=== WHAT TO WORK ON ===
Only one stretch of the data below should be repeated: the lines from the line containing "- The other" through the line containing "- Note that", inclusive, exactly as they are.

=== DATASET EXTRACT ===
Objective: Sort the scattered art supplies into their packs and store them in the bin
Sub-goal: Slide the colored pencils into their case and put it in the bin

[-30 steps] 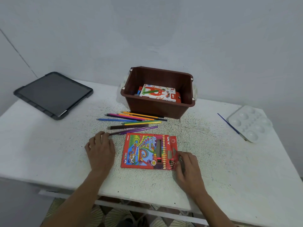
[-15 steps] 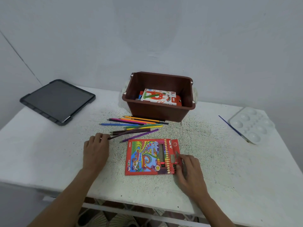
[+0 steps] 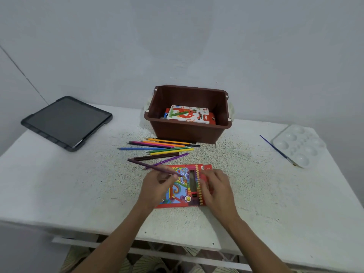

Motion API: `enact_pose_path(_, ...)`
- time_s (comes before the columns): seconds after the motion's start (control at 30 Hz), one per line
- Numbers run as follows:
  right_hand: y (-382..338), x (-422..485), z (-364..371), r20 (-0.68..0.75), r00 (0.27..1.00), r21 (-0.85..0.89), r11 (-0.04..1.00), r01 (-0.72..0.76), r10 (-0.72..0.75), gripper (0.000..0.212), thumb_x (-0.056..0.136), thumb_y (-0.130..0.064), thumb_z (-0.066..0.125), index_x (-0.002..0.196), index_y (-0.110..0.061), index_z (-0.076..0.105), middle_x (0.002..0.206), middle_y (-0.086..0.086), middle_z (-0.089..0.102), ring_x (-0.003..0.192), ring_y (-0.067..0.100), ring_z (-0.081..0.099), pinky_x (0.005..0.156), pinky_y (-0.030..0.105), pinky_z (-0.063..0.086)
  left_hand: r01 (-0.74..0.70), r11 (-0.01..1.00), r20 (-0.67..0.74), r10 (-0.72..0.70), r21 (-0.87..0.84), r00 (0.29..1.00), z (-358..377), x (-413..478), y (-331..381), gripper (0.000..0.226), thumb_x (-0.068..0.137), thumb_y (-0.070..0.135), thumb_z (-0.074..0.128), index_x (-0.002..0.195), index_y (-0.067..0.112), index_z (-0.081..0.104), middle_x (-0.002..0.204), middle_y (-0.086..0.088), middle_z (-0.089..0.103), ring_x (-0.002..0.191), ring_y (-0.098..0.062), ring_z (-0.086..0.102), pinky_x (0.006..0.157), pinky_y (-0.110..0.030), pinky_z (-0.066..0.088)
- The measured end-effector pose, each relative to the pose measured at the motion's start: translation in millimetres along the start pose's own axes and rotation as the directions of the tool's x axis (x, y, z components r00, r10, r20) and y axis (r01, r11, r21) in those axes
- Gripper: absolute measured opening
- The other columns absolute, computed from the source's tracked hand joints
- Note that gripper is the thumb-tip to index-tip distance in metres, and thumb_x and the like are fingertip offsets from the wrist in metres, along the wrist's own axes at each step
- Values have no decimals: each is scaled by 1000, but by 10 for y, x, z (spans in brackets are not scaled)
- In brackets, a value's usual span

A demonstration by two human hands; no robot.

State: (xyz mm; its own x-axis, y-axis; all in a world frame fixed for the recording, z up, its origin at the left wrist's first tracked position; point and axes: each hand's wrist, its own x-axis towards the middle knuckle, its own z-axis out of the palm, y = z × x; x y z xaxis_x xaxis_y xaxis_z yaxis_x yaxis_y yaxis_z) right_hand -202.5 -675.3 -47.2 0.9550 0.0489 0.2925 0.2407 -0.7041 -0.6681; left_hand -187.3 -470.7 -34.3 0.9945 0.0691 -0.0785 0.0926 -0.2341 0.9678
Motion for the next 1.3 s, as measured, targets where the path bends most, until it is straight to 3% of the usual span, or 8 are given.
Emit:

=== ANSWER BELOW ===
- The other columns absolute, computed from the source's tracked hand joints
- Note that gripper is the thumb-tip to index-tip distance in metres, and thumb_x and the like are fingertip offsets from the wrist in metres, along the wrist's own axes at each step

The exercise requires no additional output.